On the 15th anniversary of The White Stripes‘ breakthrough album White Blood Cells, SFN‘s Editor-in-Chief and rather large Jack White fan Jack Cinnamond takes a look back at the album.
2001 was a strange time for music, Whitney Huston signed the largest contract in music history with Arista ($100 million!?), Napster shut down finally, we got the first album from the animated Gorillaz, established acts like Thin Lizzy and Babes in Toyland broke up, Electric Light Orchestra reformed (without vital members) for a disastrous year, Wes Borland left Limp Bizkit (cries), Michael Jackson did everything and even original Zombies members Colin Blunstone and Rod Argent reunited for a special gig at the Jazz Cafe. It was just a wild year.
Although, on this day in 2001 we gained an album like no-other, The White Stripes‘ White Blood Cells (Sympathy for the Record Industry, 2001).

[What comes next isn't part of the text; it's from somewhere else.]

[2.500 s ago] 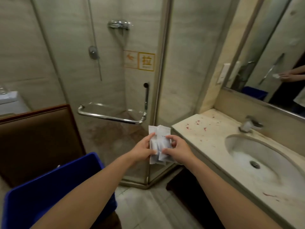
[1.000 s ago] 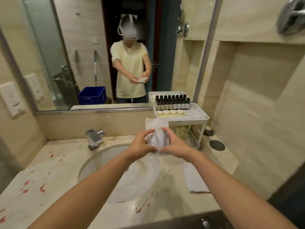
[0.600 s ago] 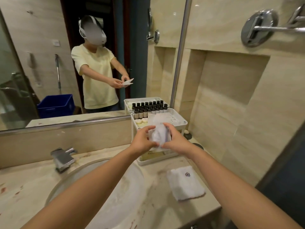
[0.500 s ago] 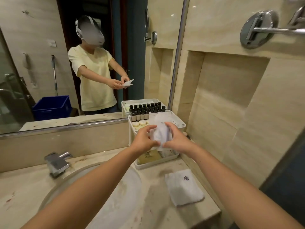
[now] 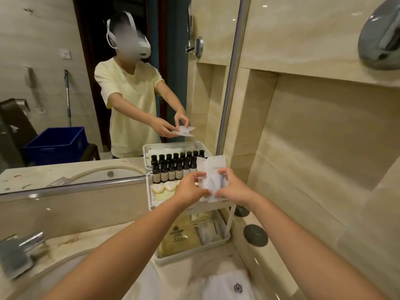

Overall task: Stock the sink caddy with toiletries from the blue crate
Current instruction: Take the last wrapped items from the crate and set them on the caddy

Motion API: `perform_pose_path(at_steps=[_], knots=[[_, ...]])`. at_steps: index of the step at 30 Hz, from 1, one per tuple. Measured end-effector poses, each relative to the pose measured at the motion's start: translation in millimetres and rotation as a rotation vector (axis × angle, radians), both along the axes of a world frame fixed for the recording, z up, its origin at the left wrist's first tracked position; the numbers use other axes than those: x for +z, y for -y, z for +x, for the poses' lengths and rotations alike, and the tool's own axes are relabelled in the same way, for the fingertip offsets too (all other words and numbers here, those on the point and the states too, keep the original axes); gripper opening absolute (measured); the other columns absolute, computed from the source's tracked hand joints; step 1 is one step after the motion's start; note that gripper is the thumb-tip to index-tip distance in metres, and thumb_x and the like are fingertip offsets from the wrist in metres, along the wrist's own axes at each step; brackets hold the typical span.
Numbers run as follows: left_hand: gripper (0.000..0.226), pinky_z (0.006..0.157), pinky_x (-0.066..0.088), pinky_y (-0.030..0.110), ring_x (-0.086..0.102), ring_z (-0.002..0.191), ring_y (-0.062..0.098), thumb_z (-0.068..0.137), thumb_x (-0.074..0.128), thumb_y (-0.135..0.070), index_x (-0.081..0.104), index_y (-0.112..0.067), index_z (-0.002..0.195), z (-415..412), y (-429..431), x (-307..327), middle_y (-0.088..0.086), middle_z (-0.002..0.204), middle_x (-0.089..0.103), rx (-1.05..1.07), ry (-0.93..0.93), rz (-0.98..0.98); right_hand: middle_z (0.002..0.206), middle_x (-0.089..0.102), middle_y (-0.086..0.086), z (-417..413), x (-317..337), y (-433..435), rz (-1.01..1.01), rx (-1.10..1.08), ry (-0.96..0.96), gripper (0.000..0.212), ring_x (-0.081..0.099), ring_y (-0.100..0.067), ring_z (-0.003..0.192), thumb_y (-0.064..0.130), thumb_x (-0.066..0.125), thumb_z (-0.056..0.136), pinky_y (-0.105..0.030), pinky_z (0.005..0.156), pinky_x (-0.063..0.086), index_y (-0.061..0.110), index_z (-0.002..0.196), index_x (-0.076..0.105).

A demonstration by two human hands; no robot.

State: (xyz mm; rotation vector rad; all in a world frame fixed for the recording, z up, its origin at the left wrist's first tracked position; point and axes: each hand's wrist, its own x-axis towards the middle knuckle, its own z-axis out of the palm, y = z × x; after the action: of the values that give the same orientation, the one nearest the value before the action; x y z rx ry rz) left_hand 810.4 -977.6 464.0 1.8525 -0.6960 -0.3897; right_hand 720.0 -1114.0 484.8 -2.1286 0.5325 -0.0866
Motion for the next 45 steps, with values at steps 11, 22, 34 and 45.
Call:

Built around Jack White‘s love for the blues and his need to push away from that love with a loud, brash guitar/drum combo that at that stage, was like nobody else. With their bluesy garage rock sound, The White Stripes quickly began to sound like a modern day two-piece Led Zeppelin, with a more intimate, rough sound.
The crazy thing is, looking back at the album, how many of The White Stripes‘ standards were placed onto the record. From the opening track “Dead Leaves and the Dirty Ground” to (in-order) “Hotel Yorba”, “Fell In Love with a Girl”, “We’re Going to Be Friends” to “The Protector”.

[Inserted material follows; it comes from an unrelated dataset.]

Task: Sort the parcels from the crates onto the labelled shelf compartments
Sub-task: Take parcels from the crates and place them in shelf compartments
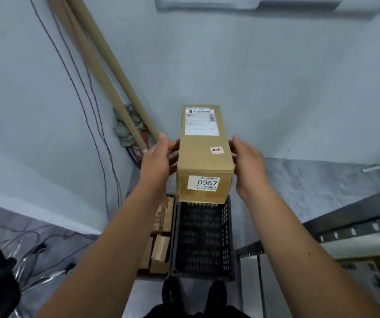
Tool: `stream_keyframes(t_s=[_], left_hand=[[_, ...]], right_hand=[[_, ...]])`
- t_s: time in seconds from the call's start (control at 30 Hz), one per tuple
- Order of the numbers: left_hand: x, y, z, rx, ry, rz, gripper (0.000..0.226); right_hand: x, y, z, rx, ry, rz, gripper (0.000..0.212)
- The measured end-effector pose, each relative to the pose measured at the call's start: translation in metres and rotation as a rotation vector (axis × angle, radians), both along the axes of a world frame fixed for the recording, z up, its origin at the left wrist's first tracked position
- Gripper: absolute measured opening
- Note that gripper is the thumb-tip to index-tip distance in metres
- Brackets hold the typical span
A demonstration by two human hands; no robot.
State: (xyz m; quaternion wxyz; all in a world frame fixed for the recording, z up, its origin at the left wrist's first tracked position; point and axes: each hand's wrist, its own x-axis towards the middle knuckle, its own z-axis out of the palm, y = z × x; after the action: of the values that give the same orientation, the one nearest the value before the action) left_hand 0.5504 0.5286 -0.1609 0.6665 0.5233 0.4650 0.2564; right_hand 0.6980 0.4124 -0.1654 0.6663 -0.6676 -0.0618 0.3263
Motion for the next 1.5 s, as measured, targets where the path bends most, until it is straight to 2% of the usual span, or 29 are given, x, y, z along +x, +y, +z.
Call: stream_keyframes(t_s=[0.27, 0.37, 0.43, 0.53, 0.67, 0.77, 0.83, 0.9, 0.97, 1.0, 1.1, 1.13, 1.2, 1.37, 1.43, 1.5], left_hand=[[0.023, 0.02, 0.098, 0.216, -0.167, 0.064, 0.052], [0.029, 0.021, 0.128, 0.286, -0.236, 0.068, 0.046], [0.031, 0.018, 0.146, 0.33, -0.27, 0.045, 0.039], [0.034, 0.011, 0.166, 0.376, -0.304, 0.012, 0.032], [0.039, 0.006, 0.181, 0.386, -0.371, 0.002, 0.026], [0.044, 0.006, 0.183, 0.364, -0.411, -0.017, 0.033], [0.047, 0.005, 0.184, 0.33, -0.434, -0.039, 0.048], [0.05, 0.005, 0.186, 0.274, -0.465, -0.085, 0.068], [0.052, 0.003, 0.191, 0.237, -0.487, -0.122, 0.071], [0.052, 0.003, 0.191, 0.227, -0.494, -0.129, 0.068], [0.054, 0.009, 0.19, 0.184, -0.506, -0.131, 0.063], [0.054, 0.012, 0.189, 0.165, -0.513, -0.132, 0.063], [0.054, 0.018, 0.188, 0.14, -0.536, -0.135, 0.064], [0.05, 0.032, 0.185, 0.07, -0.594, -0.204, 0.077], [0.048, 0.034, 0.186, 0.001, -0.659, -0.179, 0.07], [0.047, 0.032, 0.192, -0.1, -0.754, -0.128, 0.052]], right_hand=[[0.019, 0.013, 0.103, 0.276, -0.018, 0.023, 0.035], [0.024, 0.015, 0.136, 0.349, -0.08, 0.062, 0.022], [0.027, 0.014, 0.153, 0.384, -0.124, 0.084, 0.017], [0.032, 0.012, 0.171, 0.41, -0.197, 0.103, 0.023], [0.035, 0.008, 0.183, 0.444, -0.238, 0.086, 0.017], [0.036, 0.003, 0.182, 0.44, -0.279, 0.052, 0.03], [0.038, 0.0, 0.181, 0.428, -0.324, 0.061, 0.036], [0.039, -0.004, 0.181, 0.42, -0.373, 0.092, 0.034], [0.039, -0.009, 0.183, 0.378, -0.421, 0.17, 0.018], [0.041, -0.011, 0.182, 0.361, -0.44, 0.223, 0.017], [0.053, -0.016, 0.178, 0.318, -0.582, 0.401, 0.065], [0.056, -0.017, 0.179, 0.309, -0.62, 0.434, 0.073], [0.064, -0.016, 0.183, 0.311, -0.658, 0.472, 0.077], [0.076, -0.017, 0.203, 0.319, -0.699, 0.562, 0.069], [0.072, -0.015, 0.209, 0.316, -0.69, 0.428, 0.066], [0.064, -0.01, 0.211, 0.334, -0.62, 0.201, 0.078]])
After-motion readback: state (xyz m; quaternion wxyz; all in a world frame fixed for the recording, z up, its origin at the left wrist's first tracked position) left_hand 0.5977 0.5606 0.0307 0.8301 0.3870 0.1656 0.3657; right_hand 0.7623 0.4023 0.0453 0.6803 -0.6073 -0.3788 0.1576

The album is a proving ground for the then-25 year-old Jack White, after two other albums with The White Stripes and a starting career with local Detroit bands like Goober & The Peas, Two Star Tabernacle etc. yet White Blood Cells would be The White Stripes‘ breakthrough album and would showcase not only Jack‘s playing skills but also his overall musical style.
Notably Jack White played all instruments on the record that weren’t drums, produced the record solely and wrote all the lyrics, composed the music and practically made the entire album what he envisioned. Perfectly, the would be the groundwork for everything Jack would and could ever do in the future.
“Dead Leaves and the Dirty Ground” was the greatly placed opening to the album, immediately showing off Jack & Meg‘s chemistry and ability to time their playing to one another so perfectly, it sounded like they were veterans. The track introduces the listener to who The White Stripes are and did it in style.
The White Stripes quickly dropped their garage sound for the acoustic, drum banging, foot-tapping piece “Hotel Yorba” which shows off Jack‘s ability as a songwriter,
“It might sound silly, for me to think childish thoughts like these / But I’m so tired of acting tough and I’m gonna do what I please / Let’s get married, in a big cathedral by a priest / Cause if I’m the man that you love the most, you could say I do at least”
On the first half of the record, we continue to get The White Stripes‘ best, with “Fell In Love With A Girl” bringing their unique, borderless sound with speed and fury.
The only issue with White Blood Cells would be it’s un-flessed out songs such as most of the latter half of the album. However, the entire album is saved by the standout tracks’ brilliance.
Since the record’s release back in 2001, we gained just three more studio albums from The White Stripes until their break-up in 2011. Meanwhile, Jack worked with his other bands The Dead Weather, The Raconteurs and his overall solo career as-well as running Third Man Records out of Nashville. Meg White retracted from the public eye since the disbanding.